A cry of floorboards from outside her door. Henry? But Henry had never had such a light footfall. He tended to stomp, especially now, raging around the house like an animal trying to get free from its own bafflement. Claudia left Nick’s last question in the folds of the sheets and, pulling on a robe, crept to the door. She cracked it open the tiniest bit, careful of the double-crossing bleat of its hinges, and peered out. She feared finding Max stationed at the opposite end of the hall like a guard on duty, wanting some ineffable thing from her, but discovered Evelyn instead. Claudia had as much cause to fear meeting her mother, maybe even more considering that Evelyn refused to pretend that the cuts Claudia inflicted had healed. To reach out to Evelyn these days was to press an open wound that oozed hostility. Claudia wouldn’t be forgiven until she’d done right, and doing right didn’t include taking refuge in her father’s study as soon as dinner was done, as if she had no other business with Max than the silent sharing of pie.
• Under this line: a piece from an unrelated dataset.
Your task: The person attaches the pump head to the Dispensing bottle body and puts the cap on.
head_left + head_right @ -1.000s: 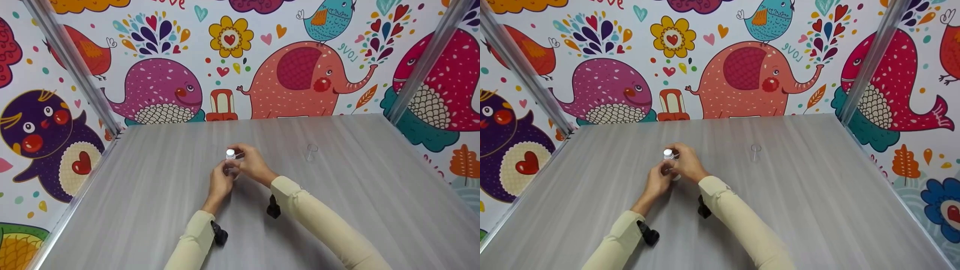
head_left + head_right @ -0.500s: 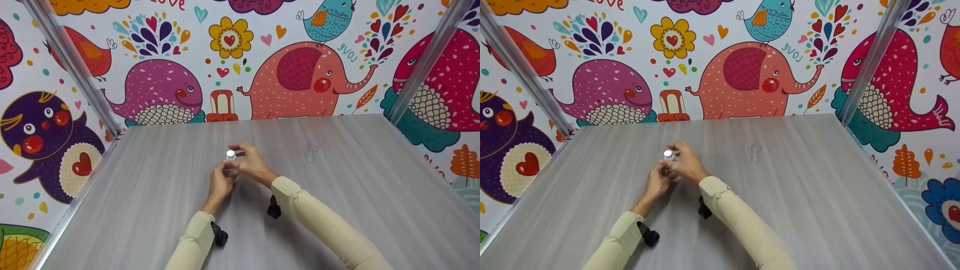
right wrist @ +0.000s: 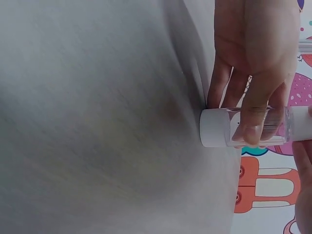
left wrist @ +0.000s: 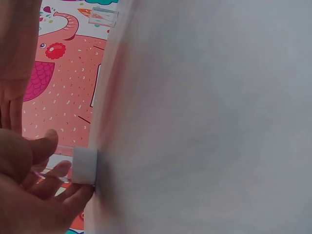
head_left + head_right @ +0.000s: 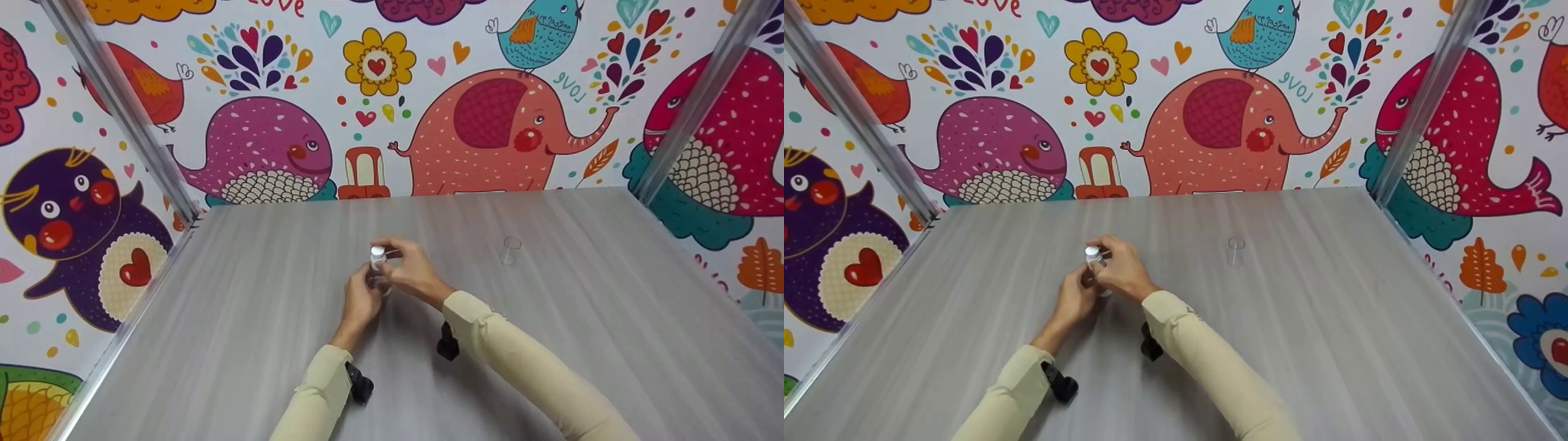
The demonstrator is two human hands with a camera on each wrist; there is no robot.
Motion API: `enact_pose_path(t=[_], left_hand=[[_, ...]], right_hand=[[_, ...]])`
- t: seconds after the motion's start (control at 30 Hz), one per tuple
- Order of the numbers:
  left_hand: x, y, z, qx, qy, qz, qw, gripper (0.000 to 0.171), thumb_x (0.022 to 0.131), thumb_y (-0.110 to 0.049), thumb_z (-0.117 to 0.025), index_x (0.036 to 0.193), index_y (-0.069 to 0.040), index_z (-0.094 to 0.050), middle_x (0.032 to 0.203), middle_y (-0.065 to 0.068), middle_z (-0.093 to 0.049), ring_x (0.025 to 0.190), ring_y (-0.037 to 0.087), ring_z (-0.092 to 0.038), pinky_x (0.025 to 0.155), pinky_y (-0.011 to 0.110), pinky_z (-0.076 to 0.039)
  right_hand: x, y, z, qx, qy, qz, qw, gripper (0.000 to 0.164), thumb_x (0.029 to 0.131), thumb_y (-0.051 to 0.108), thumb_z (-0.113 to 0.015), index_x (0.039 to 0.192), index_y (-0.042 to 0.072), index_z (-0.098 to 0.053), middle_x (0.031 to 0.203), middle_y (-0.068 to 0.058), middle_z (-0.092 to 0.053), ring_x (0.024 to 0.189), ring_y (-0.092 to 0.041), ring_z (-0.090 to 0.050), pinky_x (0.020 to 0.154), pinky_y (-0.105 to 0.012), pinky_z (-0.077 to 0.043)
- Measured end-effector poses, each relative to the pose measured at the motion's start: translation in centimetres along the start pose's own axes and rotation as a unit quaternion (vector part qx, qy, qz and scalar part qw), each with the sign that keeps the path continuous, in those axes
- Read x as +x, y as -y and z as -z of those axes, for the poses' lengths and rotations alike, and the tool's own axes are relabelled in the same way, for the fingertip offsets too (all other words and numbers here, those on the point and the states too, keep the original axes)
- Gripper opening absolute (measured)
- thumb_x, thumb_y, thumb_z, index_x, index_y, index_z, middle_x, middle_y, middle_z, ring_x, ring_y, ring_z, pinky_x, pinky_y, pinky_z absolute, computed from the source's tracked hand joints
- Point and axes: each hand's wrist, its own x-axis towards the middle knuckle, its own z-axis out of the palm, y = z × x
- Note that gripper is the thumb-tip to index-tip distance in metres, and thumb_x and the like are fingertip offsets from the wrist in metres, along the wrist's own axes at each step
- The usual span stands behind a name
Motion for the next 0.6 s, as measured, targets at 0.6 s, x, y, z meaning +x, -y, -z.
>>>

Regardless, something in Evelyn’s posture concerned her. Her mother looked out the window in the way of people who shrink from being caught looking out of windows. Claudia opened the door, letting the hinges announce her. Evelyn turned and beckoned to her impatiently in a way that said whatever beef she had with her daughter had been put on ice for the time being. When she reached the window, Claudia saw on Evelyn’s face a look of deep worry. A heavy crease trenched across her mother’s forehead, and her eyes narrowed into a squint so troubled she seemed to see something vexing beyond the vexing thing she saw. With one hand Evelyn pushed Claudia behind her to shield her from sight, and the two, like aspiring PIs, looked down on Max (in a jacket far too light for the November night) as he walked in drifting circles across the lawn.
“What’s he doing?” Claudia whispered, though there was no chance of her voice disturbing the party still going on below.
“He’s been out there for an hour,” Evelyn whispered back.
“An hour?! He’ll freeze.”
“Maybe not an hour. But Benji’s been out. Arnav’s been out. Trying to get him back inside.”
Claudia saw what her mother saw. There was, in fact, something troubling in the way Max stalked the lawn: his pace, the flimsiness of his coat, his determination to suffer the cold. She knew better than to ask what she should do.
“You go,” Evelyn said, needing no invitation to intervene. “Arnav is worried that he’s sick.”
“Sick?”
“With the bipolar.”
“I don’t know what that looks like,” Claudia said. “Neither do you.”
“Arnav certainly does. He says he can see Max ramping up.”
“What does ramping up mean?”
Evelyn ignored the question, then asked, “Is it hereditary?”
“Manic depression? I have no idea.” Claudia turned to go back to her room then turned back again. “I’m not bipolar, Mother. If that’s what you mean.”
“I’m not talking about you.”
“And neither is Nick.”
“I’m not talking about him either,” Evelyn answered distractedly.
“Who then? You? Daddy? Are you telling me you’re bipolar?”
“Is there anything you take seriously?” Evelyn asked, returning to her vigil. “Go and get your coat.”